Ese mismo año, incapaz de dominar su alcoholismo, decidió dar el paso y pedir ayuda. "Bebía sola en casa hasta perder el conocimiento y luego me sentía culpable, muy culpable. Me di cuenta de que sola no podía salir de aquello y que cada vez sufría lagunas mentales más frecuentes y más prolongadas, temblores, insomnio, autolesiones...". Angustiada, acabó confesándose a su hermana, una especie de ángel de la guarda que siempre tuvo la mano tendida para ayudarla a levantarse. "Me preguntó muchas veces qué es lo que me pasaba, pero no era capaz de decírselo. Cuando se lo conté, no dudó en cancelar sus planes y ayudarme. Jamás podré agradecerle todo lo que ha hecho por mí", confiesa emocionada. "Al poco tiempo, después de las averiguaciones que hizo por mí, ingresé en Cruz Roja", comenta mientras se quita las gafas de sol para mirarme a los ojos, "yo creí que aquello sería como en las películas, que te sientas en un corro y dices: Hola, soy Fulanita y soy alcohólica", explica con una sonrisa cargada de ternura, "pero lo primero que dije es ´yo no sé hacer nada si no estoy colocada". El camino para salir de aquel túnel fue tortuoso y lleno de obstáculos. "Los primeros meses fueron una pesadilla, llegué a guardar alcohol en un bote de gel", recuerda, "fue una experiencia horrible, una auténtica tortura, pero conseguí salir porque tenía tantas ganas de ser libre de aquella esclavitud".

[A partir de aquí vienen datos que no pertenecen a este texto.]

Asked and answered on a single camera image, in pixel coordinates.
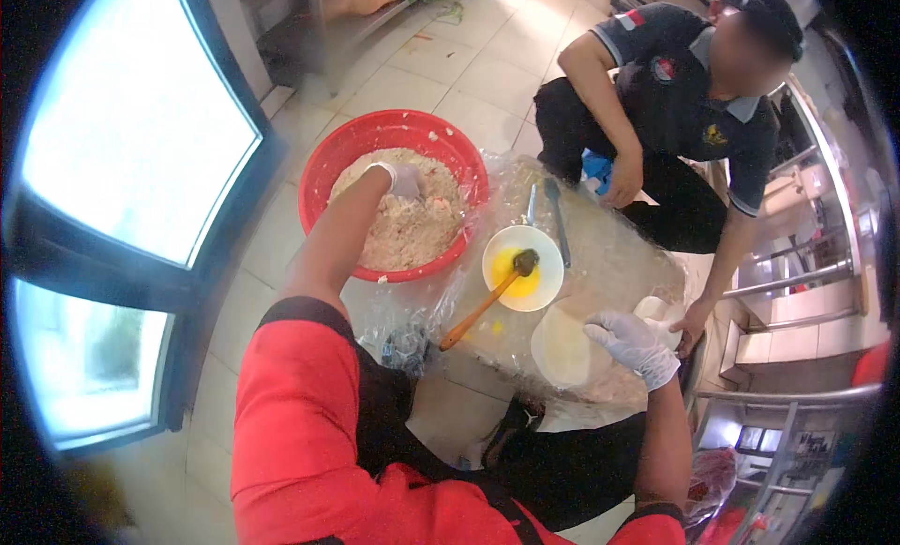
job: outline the black pants
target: black pants
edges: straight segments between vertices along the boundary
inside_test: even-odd
[[[507,440],[493,469],[456,470],[405,426],[412,399],[406,374],[378,365],[362,347],[357,346],[357,354],[357,457],[373,477],[390,463],[402,462],[434,481],[474,483],[507,519],[521,516],[511,496],[550,531],[586,522],[632,494],[644,440],[643,413],[597,430],[519,431]],[[534,541],[534,535],[526,539],[527,518],[514,526],[523,542]]]
[[[561,77],[541,86],[534,105],[534,120],[544,141],[544,151],[538,158],[557,178],[570,186],[578,185],[585,148],[610,159],[615,157],[615,148],[569,79]],[[669,153],[645,149],[644,191],[659,205],[633,202],[622,209],[622,214],[645,237],[675,252],[715,252],[727,208],[690,166]]]

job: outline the egg yolk
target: egg yolk
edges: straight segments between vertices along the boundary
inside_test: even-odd
[[[510,274],[512,273],[512,260],[520,252],[522,252],[522,250],[519,248],[504,248],[494,258],[494,261],[490,264],[490,280],[493,281],[495,288],[510,277]],[[534,290],[537,289],[537,284],[540,282],[541,268],[540,266],[534,266],[531,275],[527,278],[516,278],[516,280],[512,282],[512,285],[507,288],[505,295],[509,295],[510,297],[525,297],[526,295],[531,295],[534,293]]]

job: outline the red shirt
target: red shirt
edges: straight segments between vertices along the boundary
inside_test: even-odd
[[[432,483],[400,463],[374,480],[357,466],[353,341],[309,313],[272,314],[238,381],[231,500],[241,543],[521,542],[477,485]],[[521,509],[544,543],[569,543]],[[674,518],[639,514],[610,543],[684,543]]]

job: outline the hand
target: hand
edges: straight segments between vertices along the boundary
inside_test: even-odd
[[[647,324],[627,313],[603,311],[585,321],[584,334],[605,347],[609,355],[624,367],[639,373],[647,390],[656,390],[678,371],[675,353],[653,335]]]
[[[417,198],[425,189],[422,181],[422,173],[414,164],[389,164],[389,163],[372,163],[372,166],[380,166],[390,174],[390,189],[388,193],[392,193],[399,198]]]
[[[637,192],[644,186],[644,155],[637,153],[619,153],[613,160],[612,176],[609,190],[600,201],[616,209],[635,200]]]
[[[703,329],[706,319],[712,311],[709,304],[703,299],[698,299],[690,304],[688,311],[684,314],[684,318],[669,326],[669,332],[678,332],[681,330],[681,342],[675,351],[681,359],[686,359],[694,346],[703,335]]]

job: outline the man
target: man
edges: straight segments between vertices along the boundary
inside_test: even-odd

De no saber hacer nada sobria, de vivir anestesiada, "pasé a disfrutar de las cosas pequeñas de la vida, me di cuenta de todo lo que me había estado perdiendo. De alguna manera, volví a nacer", afirma segura.

Superado el alcoholismo, los altibajos emocionales y los sentimientos desbordados no desaparecieron, lo que la obligó una vez más a acudir a un médico del alma. "Desde los 19 años, he ido al psiquiatra, pero hasta hace poco no dieron con lo que tenía, un trastorno bipolar que me hace vivir en una montaña rusa constante", explica sin rodeos. Retirada por incapacidad laboral, vive sola y así quiere seguir. "Las relaciones sentimentales, de momento, no me sientan bien", sentencia rotunda. "Si quiero salir o desahogarme, puedo llamar a mis amigas, todas saben mi historia porque nos conocemos de toda la vida, siempre han estado ahí, apoyándome, las quiero un montón".